Lets take a look at the Amazon data again: Its data about one item in the Amazon database requested specifically.
Pasted Graphic

First step: Changing the URI

So lets go to the visXcerpt interface and start with a really barebone query. It consists of only a single goal. The result of a goal becomes the result of the entire query program. The goal queries some default URI for a top-level element called SampleElement. If such an element is found it constructs a result element as output of the query.

Lets start adapting this query to access our Amazon data: First we have to change the URI to match the URI of the data we want to query. In this case, I have mirrored the Amazon response locally so we can simply replace simple.xml with amazon-data.xml.

query-base
What would happen if we execute the query right now? We get an error as answer with the explanation that there were no results to this query.

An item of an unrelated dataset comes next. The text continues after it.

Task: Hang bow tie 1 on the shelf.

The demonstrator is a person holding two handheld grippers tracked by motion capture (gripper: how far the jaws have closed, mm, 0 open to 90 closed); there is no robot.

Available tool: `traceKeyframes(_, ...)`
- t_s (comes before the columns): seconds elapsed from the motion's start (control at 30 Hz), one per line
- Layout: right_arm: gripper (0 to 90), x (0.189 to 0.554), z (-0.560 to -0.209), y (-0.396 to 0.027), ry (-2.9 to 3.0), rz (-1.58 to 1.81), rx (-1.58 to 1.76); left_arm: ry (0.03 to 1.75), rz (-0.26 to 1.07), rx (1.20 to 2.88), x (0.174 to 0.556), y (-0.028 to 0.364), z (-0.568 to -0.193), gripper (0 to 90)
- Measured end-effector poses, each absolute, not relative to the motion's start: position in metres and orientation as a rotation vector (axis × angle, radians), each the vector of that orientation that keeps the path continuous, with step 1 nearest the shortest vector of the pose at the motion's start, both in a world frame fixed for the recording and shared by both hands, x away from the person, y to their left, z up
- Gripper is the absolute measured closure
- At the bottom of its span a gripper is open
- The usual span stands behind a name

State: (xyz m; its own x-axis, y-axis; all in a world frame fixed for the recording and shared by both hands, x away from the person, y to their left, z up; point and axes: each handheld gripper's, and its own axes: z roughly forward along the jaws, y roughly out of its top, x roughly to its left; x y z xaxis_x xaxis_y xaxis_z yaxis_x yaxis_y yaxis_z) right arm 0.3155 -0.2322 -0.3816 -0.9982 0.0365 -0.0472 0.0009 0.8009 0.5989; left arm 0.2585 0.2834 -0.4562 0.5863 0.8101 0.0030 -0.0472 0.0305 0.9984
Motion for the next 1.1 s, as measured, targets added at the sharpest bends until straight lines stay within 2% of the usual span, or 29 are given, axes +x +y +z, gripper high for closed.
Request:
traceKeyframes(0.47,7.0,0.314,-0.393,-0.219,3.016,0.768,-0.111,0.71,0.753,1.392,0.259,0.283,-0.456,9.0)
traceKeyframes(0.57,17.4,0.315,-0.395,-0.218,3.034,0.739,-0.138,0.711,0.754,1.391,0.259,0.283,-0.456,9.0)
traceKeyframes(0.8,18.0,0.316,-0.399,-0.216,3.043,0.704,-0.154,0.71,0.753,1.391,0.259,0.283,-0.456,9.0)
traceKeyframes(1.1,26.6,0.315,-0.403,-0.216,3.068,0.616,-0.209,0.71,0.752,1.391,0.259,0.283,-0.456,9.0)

Second step: Top-level element

Why is that? Lets look at the data to figure out why this query failed.

I have prepared the data in a separate frame: The first thing to note is that the query asks for SampleElements whereas the data provides ItemLookupResponse elements at the top-level.

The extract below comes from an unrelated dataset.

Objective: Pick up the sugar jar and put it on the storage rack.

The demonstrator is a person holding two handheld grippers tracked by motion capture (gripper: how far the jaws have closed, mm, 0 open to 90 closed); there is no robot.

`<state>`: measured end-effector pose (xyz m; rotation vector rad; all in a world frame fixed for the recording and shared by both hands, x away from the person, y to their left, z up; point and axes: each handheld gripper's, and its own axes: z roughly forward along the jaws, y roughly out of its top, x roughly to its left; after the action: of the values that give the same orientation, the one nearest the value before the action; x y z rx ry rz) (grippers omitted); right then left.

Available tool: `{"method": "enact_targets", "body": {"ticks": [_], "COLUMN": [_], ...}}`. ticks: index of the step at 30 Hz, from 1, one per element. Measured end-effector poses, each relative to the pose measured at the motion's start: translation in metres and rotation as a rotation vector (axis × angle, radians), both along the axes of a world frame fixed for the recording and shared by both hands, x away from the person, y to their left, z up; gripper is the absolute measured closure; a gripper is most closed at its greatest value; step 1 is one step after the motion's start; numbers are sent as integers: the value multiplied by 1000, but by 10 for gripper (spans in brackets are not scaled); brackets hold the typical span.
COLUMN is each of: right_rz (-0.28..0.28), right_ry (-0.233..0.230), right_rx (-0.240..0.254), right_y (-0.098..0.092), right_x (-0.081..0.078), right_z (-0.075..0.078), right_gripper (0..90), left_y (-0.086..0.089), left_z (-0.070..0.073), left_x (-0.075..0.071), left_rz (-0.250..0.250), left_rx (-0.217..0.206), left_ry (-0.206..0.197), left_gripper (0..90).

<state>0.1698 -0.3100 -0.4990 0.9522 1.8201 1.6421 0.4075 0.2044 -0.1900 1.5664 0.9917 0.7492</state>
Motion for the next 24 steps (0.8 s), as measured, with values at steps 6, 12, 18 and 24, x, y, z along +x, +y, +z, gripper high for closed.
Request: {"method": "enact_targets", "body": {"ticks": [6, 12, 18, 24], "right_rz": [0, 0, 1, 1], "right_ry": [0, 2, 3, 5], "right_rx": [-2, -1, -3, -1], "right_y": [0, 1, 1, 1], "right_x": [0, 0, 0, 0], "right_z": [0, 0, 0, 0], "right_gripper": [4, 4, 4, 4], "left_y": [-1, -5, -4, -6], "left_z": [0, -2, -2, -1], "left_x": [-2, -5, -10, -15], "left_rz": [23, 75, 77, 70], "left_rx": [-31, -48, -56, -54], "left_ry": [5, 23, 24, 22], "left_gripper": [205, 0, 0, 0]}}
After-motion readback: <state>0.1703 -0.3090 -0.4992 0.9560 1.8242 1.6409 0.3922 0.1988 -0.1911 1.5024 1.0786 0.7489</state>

So let's change that and reexecute the query ...
error-msg
Hmm, we still get the same error? What did we do wrong?

Third step: Partial Data Terms

Let's compare again the query with the data. Notice, that in the data ItemLookupResponse contains several elements nested inside (called affectionately children). However in the query it does not. Should we add these children? But then we would also have to add their children and so and so forth. That's not really what we want to when querying. The only thing we care about is that there is an ItemLookupResponse not what its children are.
query-data
Exactly for that Xcerpt provides the concept of partial (or breadth incomplete) queries. A partial query permits specifically additional sub-elements to occur inside of a marked element. In visXcerpt we mark an element by making its border dotted instead of solid:
partial
So lets execute the query again. Aha, something changed. Now we get a result element back.

But that's still a fairly boring answer. The only thing we get from that result is knowing that the data at the URI specified in the query indeed has ItemLookupResponse as top-level element. However, what we are interested in is the price of the item returned in the ItemLookupResponse!

Forth Step: Adding Structure

For that, we start by adding the ListPrice element to the query. It should occur inside the ItemLookupResponse so let's past it there.
structure01
However, now the query is overspecified. Selecting the price should not depend on the formatted price. Remember, whenever we omit a subelement from the data in the query, we have to make the parent term partial.

Also we don't want to specify the price in the query (thus selecting only items with price 499,99$) but we want to extract the price. How do extract the price? With a variable ...
variable
Looks good to you? Let's try it ... fails again ... why?

Fifth Step: Descendant and Variables

There are intermediate elements which we need to tell Xcerpt to ignore. This we do by adding a descendant.
descendant
Let's try again? Works, but where is the price ... For that we need to add variable to result. That's it. Now we are selecting exactly what we want!
result

Summary

To summarize, we have seen how data is turned into a query and how we can exploit incompleteness constructs (partiality and descendant) to make a query focus only on what is given by the query intent.

In further segments we look at more expressive patterns (with negation and optional), at aggregation and grouping (allows us to return multiple matches of the same query), and at rules in Xcerpt (that allow us to separate a query into small, focused, and easy to understand segments).